Arne Jacobsen—a Danish architect and furniture designer known for Nordic classicism—was a pioneer of architectural functionalism. Born in 1902 in Copenhagen, his rebellious spirit was evident early on when he painted his bedroom entirely white, a departure from the fashion of his time. Jacobsen’s influence extended globally—shaping Danish design for over half of the 20th century. He left his mark on projects ranging from the grand Denmark National Bank building to small details like cutlery and teaspoons.
His meticulous attention to detail—coupled with his ability to bring his visions to life through hand-painted watercolor sketches and paintings—set him apart for his Nordic classicism. Jacobsen’s prolific career continues to inspire architects and designers worldwide.
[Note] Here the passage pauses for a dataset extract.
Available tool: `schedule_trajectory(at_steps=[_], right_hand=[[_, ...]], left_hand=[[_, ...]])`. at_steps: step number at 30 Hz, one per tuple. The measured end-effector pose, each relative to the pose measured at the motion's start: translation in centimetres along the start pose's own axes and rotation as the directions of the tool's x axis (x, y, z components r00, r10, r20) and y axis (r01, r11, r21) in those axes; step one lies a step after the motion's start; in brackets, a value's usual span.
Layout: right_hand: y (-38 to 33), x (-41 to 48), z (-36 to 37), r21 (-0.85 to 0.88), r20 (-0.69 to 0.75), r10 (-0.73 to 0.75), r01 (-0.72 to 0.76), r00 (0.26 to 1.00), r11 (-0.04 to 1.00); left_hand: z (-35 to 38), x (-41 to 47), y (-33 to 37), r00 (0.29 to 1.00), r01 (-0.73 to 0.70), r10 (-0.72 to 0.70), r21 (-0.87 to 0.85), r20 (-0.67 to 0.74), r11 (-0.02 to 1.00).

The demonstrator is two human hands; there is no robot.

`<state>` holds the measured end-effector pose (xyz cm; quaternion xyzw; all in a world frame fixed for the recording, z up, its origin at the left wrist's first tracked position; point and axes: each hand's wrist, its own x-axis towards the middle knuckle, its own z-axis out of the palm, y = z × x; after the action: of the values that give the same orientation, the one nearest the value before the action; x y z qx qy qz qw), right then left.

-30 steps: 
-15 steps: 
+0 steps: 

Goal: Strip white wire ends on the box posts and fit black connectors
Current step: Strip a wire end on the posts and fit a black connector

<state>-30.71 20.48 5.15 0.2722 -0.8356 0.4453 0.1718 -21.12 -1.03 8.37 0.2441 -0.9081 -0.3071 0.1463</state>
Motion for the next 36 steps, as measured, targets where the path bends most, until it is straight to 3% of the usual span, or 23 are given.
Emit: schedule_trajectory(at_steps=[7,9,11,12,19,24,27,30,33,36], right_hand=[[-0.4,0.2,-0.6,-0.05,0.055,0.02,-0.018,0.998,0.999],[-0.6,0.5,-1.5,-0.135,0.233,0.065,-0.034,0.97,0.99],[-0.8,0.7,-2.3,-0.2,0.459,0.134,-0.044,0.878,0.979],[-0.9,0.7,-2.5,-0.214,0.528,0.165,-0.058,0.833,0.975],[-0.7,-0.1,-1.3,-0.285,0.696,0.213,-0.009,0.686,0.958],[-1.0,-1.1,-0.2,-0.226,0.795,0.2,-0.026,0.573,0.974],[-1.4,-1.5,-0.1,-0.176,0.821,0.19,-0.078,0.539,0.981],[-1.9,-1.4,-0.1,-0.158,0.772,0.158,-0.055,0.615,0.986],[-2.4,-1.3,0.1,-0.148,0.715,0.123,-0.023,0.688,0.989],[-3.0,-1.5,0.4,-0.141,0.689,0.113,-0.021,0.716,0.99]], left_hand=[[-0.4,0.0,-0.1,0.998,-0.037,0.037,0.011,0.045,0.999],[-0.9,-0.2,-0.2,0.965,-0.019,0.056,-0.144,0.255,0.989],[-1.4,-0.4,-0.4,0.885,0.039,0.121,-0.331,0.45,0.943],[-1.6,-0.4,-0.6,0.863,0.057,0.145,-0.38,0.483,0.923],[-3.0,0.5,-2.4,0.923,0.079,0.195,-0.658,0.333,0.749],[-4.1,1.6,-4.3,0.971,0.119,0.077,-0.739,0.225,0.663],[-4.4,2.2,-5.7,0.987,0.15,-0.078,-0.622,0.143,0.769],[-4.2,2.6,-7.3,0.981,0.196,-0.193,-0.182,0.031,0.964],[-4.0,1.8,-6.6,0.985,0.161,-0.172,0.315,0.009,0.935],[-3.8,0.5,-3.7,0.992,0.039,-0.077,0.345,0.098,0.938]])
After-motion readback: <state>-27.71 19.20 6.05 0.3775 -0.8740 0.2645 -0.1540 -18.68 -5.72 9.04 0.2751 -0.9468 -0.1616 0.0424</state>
Gio Ponti—an architect, designer, and educator from Italy—was a significant figure in 20th-century design. Born in Milan in 1891 – Ponti’s career spanned six decades and left a lasting impact on the world of architecture and design. He designed over a hundred buildings worldwide and created numerous decorative art and design objects and furniture pieces. His influence extended through his role as the founder and editor of Domus magazine and his involvement in exhibitions like the Milan Triennial.
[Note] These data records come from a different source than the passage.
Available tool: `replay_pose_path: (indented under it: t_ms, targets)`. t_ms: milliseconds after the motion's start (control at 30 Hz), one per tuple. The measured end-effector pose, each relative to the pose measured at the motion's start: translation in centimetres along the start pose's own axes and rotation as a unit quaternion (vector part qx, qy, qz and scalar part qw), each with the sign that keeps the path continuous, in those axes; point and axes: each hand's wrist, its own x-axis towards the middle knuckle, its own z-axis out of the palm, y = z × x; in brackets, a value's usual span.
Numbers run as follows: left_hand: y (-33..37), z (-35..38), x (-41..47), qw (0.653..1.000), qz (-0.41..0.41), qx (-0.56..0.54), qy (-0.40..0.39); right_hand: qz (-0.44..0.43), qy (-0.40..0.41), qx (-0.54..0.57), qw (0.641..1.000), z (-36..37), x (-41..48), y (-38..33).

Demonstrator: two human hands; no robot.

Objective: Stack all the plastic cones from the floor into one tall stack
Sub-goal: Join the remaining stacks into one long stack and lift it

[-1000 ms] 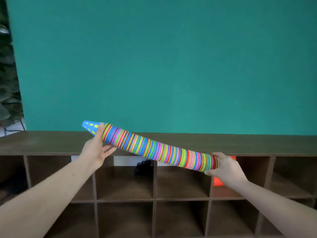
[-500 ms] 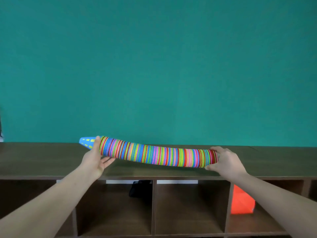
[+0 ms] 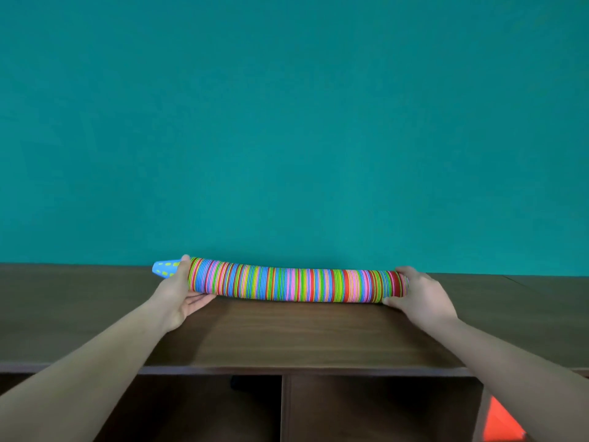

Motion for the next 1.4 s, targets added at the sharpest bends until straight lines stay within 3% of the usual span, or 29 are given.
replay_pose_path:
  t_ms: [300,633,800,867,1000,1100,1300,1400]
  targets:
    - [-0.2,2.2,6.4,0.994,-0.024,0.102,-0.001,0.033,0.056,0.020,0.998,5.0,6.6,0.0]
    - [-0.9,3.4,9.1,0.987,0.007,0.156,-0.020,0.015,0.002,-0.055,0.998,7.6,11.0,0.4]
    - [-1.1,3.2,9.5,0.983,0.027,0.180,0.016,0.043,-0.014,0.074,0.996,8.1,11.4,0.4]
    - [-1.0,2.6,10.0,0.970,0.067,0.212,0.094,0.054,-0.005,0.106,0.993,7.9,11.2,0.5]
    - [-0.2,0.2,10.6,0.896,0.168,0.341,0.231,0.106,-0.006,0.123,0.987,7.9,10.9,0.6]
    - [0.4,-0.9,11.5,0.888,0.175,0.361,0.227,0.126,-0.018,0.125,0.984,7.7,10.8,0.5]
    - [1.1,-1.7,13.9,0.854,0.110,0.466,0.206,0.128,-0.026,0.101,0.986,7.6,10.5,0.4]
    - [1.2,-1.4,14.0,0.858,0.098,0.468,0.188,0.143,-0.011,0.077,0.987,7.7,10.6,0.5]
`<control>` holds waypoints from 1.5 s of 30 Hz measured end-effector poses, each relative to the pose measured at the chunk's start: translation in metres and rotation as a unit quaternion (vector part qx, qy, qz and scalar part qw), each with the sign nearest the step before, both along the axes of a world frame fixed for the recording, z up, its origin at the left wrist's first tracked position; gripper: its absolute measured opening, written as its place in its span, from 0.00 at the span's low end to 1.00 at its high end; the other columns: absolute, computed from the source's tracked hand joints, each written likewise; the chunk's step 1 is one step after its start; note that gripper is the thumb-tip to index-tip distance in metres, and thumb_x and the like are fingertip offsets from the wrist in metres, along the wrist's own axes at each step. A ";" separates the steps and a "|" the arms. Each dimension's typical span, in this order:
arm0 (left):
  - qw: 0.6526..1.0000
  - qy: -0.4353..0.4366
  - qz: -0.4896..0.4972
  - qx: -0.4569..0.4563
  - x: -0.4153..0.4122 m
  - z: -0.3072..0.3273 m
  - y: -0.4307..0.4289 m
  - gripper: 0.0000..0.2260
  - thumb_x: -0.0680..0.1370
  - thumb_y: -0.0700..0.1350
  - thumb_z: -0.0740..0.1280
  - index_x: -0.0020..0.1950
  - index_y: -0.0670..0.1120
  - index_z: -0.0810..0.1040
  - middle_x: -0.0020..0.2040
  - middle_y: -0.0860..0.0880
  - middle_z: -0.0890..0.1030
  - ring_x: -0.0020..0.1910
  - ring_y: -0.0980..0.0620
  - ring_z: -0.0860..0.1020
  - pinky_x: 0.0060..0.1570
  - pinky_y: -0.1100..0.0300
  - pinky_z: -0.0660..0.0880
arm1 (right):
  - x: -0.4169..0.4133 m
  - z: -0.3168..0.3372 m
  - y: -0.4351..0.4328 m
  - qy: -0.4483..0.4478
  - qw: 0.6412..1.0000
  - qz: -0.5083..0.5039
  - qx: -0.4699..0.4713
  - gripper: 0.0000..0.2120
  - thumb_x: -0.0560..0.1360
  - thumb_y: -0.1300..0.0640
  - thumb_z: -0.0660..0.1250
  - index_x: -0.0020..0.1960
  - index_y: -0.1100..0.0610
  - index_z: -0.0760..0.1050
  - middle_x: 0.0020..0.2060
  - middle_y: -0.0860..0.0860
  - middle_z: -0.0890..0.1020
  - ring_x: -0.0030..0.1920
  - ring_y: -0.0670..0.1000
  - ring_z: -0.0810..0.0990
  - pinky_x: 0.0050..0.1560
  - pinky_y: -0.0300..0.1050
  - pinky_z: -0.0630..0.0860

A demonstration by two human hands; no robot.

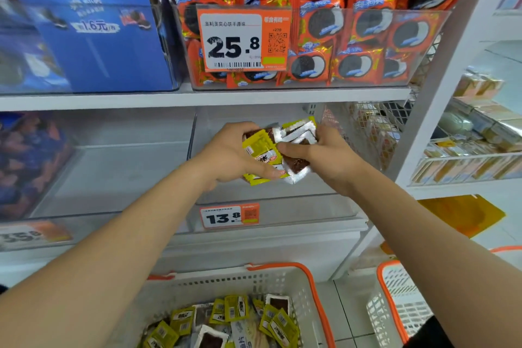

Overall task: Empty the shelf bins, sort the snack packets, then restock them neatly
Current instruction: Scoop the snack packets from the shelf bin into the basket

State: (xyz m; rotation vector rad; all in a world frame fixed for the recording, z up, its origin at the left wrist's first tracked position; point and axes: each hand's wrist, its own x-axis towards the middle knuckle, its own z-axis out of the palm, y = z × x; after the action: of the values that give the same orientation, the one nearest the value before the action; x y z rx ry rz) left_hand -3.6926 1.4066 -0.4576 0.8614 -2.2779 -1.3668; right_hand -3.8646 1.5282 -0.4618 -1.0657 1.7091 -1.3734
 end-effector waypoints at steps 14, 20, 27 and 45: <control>0.967 -0.191 -0.165 0.018 0.153 -0.058 0.092 0.32 0.64 0.60 0.85 0.62 0.62 0.74 0.55 0.60 0.82 0.49 0.62 0.82 0.50 0.55 0.82 | 0.135 -0.055 0.080 0.044 0.956 0.225 0.184 0.23 0.71 0.53 0.82 0.61 0.55 0.79 0.56 0.54 0.85 0.59 0.52 0.84 0.66 0.60 0.78; 0.906 -0.334 -0.252 -0.060 0.179 -0.129 0.081 0.47 0.64 0.67 0.80 0.78 0.59 0.63 0.73 0.60 0.72 0.68 0.55 0.75 0.66 0.52 0.75 | 0.151 -0.100 0.071 0.075 0.864 0.346 0.358 0.34 0.75 0.34 0.73 0.76 0.46 0.69 0.72 0.47 0.76 0.71 0.49 0.76 0.73 0.55 0.73; 0.881 -0.391 -0.207 -0.167 0.187 -0.165 0.090 0.06 0.80 0.48 0.67 0.53 0.47 0.79 0.49 0.48 0.82 0.48 0.44 0.80 0.48 0.47 0.80 | 0.142 -0.140 0.074 0.296 0.861 0.191 0.365 0.17 0.81 0.45 0.66 0.67 0.50 0.79 0.57 0.43 0.80 0.53 0.49 0.81 0.58 0.49 0.79; 0.967 -0.241 -0.077 -0.039 0.241 -0.230 0.201 0.06 0.83 0.49 0.65 0.46 0.52 0.76 0.40 0.54 0.80 0.38 0.51 0.79 0.39 0.51 0.76 | 0.175 -0.231 0.219 0.317 0.833 -0.126 0.435 0.15 0.75 0.67 0.69 0.58 0.63 0.68 0.42 0.53 0.72 0.42 0.60 0.76 0.39 0.48 0.69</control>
State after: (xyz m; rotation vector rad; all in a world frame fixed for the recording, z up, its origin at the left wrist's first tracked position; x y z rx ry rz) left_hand -3.4512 1.6075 -0.6875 1.1066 -2.7952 -1.2185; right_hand -3.6893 1.7476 -0.6931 -0.7775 2.6391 -0.1909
Ponti’s iconic works include the Pirelli Tower in Milan – the Villa Planchart in Caracas, and the Superleggera chair produced by Cassina in 1957. He also contributed to the establishment of the Compasso d’Oro Design Award. Ponti passed away in 1979—leaving a profound legacy in Italian design and architecture in Italy.
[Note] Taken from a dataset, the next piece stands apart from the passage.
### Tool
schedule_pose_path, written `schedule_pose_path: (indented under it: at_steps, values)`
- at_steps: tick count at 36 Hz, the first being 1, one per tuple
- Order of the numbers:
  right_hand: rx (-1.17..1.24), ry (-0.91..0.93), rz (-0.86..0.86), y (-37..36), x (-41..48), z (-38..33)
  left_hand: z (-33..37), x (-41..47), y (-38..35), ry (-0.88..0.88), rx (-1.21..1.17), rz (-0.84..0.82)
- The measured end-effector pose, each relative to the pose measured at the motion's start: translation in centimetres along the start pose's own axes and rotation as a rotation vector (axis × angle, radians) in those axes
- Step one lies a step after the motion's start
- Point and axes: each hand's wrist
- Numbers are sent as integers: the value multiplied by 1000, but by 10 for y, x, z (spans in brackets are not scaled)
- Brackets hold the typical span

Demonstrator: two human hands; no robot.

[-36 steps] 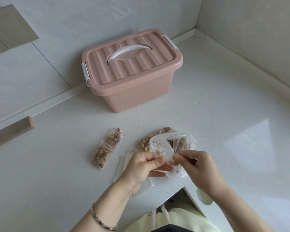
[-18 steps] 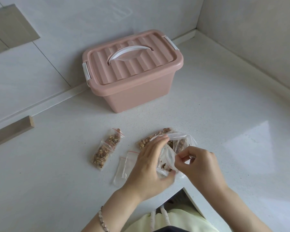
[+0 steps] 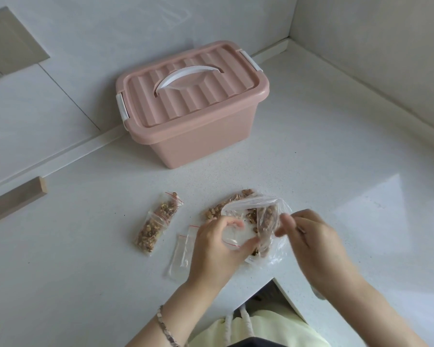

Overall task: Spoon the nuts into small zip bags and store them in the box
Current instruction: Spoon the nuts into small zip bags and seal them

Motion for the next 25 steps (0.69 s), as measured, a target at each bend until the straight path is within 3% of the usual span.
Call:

Peter Behrens (1868-1940) was a pioneering figure in modern design. Often hailed as the first industrial designer, he left an indelible mark on architecture, furniture, and graphic design. Beginning his career as a painter, he transitioned to architecture and contributed to the Darmstadt Artists’ Colony and many paintings. As a founding member of the German Werkbund, he played a pivotal role in shaping modern design.
His work for AEG—including factories, offices, and the corporate identity—is legendary. Classical influences persisted in his designs—such as the Imperial German Embassy in St Petersburg. His legacy includes significant projects like the Villa Lewin and the Austrian State Tobacco Administration block— contributing to the evolution of modernism design in the early 20th century.
Marcel Breuer (1902-1981) was a prominent Hungarian-American designer, sculptor, and architect. He rapidly progressed from being a Bauhaus student to a teacher and, later, the head of his own firm. His career extended over a wide range of design—from small utensils to colossal buildings and magnificent sculptures.
Breuer’s most renowned contributions are his iconic dining chairs and their designs. He often collaborated with other designers and established a successful global practice—solidifying his status as a leading architect of the modern era. Breuer’s innovative approach led him to explore cutting-edge technologies and challenge conventional design norms—resulting in groundbreaking creations. His legacy includes both architectural and furniture design—marking his significant influence on modern design.
Zaha Hadid (1950-2016) was an Iraqi-born British architect known for her radical deconstructivist designs. She studied in locations like Beirut and at London’s Architectural Design Association—where she co-operated with architects like Rem Koolhaas. In 1979, she founded Zaha Hadid Architects. Her designs were marked by fragmentation and movement.
Her notable works include the Lois & Richard Rosenthal Center for Contemporary Art in Cincinnati, the London Aquatics Centre for the Olympics 2012, and the MAXXI Museum in Rome. Despite facing controversy, her impact on the global design landscape was profound—earning her the Pritzker Architecture Prize—and her legacy continues through her firm’s completed projects.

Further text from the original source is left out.